▶ [WORK TO COMPLETE]: Only lines containing "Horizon" are wanted from the data below. Copy those lines.
*** PROVIDED INFORMATION ***
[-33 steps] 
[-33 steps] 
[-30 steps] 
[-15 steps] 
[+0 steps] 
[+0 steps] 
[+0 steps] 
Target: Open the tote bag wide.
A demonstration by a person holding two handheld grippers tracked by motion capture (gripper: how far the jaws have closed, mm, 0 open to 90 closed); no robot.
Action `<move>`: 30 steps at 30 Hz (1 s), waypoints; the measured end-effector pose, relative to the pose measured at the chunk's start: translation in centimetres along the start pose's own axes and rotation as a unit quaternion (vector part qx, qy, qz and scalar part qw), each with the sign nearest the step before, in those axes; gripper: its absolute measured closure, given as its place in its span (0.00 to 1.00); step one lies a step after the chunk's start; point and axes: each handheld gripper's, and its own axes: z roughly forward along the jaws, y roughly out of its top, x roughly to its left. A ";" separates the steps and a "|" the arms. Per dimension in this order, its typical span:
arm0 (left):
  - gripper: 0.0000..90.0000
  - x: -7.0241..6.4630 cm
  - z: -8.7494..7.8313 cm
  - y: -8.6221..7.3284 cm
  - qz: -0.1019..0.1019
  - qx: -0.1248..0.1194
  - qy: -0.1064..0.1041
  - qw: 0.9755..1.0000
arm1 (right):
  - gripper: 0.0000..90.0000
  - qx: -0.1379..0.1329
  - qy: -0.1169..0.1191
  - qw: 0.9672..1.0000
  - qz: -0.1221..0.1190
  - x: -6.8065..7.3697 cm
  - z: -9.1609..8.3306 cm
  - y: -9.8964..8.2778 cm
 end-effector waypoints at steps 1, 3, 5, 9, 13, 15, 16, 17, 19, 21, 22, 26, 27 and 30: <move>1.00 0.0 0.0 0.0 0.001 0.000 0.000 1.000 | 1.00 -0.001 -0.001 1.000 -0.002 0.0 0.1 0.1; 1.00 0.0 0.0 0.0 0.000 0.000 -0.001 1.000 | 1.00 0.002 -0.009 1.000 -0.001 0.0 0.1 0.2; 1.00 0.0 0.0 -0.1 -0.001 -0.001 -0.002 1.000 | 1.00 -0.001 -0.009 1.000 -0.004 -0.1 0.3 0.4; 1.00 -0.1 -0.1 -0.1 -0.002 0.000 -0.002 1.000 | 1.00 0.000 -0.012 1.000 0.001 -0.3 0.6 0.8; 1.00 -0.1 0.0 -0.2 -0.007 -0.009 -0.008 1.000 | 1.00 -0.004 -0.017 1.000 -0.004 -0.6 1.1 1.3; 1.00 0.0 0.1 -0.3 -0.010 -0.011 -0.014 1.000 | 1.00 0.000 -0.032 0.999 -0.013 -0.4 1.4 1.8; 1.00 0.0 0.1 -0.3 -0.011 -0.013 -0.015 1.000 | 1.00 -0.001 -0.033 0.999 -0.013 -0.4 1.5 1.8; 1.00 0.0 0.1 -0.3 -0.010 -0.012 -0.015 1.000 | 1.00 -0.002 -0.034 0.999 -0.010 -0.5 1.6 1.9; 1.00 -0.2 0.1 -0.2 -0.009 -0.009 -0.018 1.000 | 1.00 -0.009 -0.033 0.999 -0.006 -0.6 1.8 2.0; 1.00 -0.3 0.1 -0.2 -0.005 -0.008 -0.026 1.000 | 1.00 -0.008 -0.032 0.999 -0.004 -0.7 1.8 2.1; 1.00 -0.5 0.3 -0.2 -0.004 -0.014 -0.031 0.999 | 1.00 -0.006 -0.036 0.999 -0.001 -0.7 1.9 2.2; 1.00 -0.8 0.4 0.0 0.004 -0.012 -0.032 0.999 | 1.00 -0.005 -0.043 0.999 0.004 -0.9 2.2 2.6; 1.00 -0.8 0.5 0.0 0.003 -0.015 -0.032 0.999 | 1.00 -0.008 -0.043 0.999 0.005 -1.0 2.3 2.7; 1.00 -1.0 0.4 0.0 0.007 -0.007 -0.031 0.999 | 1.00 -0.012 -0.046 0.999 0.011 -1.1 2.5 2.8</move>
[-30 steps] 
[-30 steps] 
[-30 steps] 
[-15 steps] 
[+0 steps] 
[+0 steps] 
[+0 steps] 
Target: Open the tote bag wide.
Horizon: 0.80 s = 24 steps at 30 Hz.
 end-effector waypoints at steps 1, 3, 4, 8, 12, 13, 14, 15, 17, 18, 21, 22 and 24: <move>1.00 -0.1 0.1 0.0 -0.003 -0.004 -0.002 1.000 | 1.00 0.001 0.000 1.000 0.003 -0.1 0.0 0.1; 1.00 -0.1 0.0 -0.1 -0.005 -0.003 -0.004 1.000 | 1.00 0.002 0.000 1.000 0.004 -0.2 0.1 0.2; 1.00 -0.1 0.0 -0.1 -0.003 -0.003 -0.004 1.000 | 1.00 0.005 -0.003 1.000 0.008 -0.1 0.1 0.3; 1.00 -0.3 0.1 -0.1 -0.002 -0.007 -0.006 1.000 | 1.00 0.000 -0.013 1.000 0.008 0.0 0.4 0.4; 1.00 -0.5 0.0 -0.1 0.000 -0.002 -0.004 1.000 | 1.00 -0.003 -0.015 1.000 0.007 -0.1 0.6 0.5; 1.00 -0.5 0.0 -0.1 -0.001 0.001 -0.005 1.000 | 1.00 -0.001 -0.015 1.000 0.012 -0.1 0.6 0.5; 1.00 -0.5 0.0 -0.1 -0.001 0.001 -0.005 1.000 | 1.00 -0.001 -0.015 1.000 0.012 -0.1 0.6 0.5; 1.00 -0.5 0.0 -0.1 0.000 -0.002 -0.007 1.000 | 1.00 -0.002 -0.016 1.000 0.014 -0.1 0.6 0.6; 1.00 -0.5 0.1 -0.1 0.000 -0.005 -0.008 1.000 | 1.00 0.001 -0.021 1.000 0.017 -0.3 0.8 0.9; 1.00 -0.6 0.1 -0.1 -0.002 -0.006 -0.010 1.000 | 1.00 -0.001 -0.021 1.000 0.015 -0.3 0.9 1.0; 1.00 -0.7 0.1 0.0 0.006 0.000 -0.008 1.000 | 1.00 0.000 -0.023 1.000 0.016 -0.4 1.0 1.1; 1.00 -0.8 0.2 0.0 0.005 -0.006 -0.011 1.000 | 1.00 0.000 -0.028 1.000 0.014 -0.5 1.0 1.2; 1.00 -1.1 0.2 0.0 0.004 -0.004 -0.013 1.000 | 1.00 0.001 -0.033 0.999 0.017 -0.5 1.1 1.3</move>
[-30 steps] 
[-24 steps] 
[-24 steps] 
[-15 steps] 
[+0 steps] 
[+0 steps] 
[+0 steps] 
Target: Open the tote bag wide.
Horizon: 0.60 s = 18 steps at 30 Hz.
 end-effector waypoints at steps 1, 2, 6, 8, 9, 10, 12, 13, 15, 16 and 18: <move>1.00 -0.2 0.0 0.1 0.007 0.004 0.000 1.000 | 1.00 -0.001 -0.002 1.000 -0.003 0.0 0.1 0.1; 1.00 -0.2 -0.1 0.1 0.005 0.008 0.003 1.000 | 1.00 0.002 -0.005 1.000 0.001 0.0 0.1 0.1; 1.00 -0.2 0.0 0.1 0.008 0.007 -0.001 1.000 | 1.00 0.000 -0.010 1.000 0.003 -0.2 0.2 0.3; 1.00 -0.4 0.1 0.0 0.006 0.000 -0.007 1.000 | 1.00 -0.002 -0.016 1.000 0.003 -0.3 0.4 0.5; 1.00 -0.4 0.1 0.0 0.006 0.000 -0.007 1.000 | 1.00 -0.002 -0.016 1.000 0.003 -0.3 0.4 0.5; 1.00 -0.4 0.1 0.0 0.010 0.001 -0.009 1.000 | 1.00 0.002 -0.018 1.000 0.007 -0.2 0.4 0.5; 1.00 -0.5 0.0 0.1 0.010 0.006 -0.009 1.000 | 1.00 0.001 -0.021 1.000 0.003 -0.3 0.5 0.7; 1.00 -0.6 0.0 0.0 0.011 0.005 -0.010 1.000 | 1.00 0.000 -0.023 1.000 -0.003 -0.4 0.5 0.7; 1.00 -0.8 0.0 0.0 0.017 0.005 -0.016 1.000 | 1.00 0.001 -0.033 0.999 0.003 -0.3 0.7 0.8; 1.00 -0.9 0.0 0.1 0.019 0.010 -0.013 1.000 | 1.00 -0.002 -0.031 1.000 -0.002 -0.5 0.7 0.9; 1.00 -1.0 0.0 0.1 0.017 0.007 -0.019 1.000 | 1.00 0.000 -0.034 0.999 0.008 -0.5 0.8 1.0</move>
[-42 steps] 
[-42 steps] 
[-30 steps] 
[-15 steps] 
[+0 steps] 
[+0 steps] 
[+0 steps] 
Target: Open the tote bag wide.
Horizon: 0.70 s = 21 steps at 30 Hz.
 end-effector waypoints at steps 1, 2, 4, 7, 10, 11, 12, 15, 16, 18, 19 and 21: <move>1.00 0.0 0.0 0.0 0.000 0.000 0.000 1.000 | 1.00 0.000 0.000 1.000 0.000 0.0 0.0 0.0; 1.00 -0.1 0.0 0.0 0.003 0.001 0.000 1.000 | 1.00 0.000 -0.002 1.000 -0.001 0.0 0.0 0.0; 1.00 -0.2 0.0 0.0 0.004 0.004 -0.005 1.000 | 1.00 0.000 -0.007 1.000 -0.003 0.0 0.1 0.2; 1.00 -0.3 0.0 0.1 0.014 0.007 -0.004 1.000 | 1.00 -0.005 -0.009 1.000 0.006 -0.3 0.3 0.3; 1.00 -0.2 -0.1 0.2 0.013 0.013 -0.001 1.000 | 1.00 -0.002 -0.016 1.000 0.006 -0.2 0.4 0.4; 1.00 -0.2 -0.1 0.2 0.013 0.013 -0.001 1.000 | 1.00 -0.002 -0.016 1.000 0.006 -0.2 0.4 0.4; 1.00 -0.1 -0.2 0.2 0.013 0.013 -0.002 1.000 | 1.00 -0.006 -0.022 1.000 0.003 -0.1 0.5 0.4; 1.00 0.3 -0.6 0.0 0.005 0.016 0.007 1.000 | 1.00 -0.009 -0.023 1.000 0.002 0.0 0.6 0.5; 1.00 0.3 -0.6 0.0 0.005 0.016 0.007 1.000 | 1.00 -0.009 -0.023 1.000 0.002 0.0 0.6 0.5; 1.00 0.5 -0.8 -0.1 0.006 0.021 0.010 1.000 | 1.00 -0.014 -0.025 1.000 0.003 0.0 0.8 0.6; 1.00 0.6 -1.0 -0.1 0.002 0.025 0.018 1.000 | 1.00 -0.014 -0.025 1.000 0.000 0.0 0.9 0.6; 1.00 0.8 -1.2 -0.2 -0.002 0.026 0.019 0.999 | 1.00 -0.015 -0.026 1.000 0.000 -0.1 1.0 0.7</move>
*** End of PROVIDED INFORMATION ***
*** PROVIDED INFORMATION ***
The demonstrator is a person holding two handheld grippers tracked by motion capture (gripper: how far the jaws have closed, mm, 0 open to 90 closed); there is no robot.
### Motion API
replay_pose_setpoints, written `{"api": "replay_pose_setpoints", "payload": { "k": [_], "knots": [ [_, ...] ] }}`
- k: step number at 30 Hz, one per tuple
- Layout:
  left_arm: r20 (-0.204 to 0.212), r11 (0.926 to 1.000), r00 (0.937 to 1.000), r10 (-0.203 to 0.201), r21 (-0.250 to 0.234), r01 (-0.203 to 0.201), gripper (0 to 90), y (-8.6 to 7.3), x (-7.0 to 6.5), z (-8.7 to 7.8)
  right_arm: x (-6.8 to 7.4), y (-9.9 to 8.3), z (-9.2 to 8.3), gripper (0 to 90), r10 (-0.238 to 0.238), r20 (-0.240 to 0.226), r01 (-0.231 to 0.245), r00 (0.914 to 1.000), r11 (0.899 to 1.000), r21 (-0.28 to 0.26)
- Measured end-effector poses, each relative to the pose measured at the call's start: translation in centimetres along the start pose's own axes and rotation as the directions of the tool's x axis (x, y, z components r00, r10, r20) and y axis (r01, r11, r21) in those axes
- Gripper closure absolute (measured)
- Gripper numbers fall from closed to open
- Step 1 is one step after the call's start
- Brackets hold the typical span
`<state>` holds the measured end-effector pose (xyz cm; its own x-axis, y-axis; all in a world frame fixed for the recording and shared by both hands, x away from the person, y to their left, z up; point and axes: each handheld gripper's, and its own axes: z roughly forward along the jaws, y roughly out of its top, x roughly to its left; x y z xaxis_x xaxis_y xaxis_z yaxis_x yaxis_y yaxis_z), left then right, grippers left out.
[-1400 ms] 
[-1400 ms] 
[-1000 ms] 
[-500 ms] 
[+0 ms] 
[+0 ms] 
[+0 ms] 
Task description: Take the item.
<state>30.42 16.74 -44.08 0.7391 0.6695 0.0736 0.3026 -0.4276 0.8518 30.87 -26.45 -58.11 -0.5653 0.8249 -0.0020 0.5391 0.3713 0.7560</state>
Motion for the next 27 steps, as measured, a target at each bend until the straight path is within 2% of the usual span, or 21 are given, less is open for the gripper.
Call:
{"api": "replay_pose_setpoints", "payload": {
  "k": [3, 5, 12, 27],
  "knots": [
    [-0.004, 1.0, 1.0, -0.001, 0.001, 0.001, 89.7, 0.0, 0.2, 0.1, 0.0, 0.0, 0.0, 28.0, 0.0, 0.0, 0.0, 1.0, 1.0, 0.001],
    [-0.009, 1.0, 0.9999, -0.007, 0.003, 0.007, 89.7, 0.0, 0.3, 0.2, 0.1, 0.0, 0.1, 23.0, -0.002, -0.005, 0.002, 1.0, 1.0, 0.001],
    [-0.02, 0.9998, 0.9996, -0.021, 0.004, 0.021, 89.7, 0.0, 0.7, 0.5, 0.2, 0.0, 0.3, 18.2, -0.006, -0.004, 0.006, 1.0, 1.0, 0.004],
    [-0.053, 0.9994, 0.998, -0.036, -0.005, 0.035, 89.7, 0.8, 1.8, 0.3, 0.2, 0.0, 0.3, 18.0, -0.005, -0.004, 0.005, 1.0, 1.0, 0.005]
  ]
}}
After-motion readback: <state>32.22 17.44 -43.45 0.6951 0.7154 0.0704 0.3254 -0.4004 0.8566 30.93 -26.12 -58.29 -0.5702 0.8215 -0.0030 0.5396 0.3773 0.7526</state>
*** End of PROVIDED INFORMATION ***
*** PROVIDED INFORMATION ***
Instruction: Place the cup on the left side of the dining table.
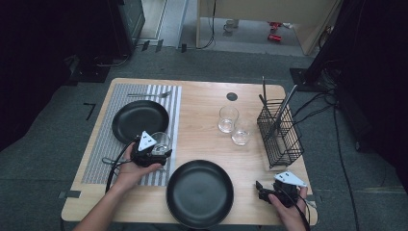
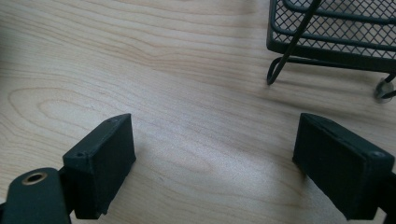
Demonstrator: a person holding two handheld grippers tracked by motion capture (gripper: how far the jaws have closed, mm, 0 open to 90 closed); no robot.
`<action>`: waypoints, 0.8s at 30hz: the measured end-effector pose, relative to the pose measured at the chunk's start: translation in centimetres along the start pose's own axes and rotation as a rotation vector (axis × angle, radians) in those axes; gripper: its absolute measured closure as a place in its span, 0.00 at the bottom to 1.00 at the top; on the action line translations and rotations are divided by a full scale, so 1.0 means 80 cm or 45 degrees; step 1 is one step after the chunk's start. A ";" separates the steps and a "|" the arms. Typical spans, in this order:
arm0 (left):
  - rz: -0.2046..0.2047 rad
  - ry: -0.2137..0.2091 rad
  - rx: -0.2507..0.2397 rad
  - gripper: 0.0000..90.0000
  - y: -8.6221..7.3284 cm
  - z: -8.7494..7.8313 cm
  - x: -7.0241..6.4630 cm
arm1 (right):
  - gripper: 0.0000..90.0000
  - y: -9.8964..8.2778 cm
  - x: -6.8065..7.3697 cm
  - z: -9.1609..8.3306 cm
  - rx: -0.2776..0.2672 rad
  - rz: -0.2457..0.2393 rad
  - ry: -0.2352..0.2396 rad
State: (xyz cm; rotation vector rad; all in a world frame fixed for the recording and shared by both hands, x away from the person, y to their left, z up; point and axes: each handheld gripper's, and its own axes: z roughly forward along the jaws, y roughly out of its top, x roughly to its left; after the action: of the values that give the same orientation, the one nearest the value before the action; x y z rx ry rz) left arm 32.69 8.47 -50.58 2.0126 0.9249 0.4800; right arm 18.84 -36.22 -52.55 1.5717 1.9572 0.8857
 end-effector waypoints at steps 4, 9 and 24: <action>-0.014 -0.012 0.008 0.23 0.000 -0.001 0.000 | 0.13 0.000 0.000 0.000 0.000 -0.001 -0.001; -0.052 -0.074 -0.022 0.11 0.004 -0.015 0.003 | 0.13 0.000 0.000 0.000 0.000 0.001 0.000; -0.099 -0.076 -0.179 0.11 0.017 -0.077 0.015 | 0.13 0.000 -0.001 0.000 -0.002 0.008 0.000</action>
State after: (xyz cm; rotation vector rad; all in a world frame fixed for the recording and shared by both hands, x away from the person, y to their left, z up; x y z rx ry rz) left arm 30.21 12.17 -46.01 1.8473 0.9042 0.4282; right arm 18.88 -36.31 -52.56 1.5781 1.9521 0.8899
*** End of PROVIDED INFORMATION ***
▶ [RESULT BELOW]:
Horizon: 0.80 s = 24 steps at 30 Hz.
Horizon: 0.60 s = 18 steps at 30 Hz.
Horizon: 0.70 s = 21 steps at 30 Hz.

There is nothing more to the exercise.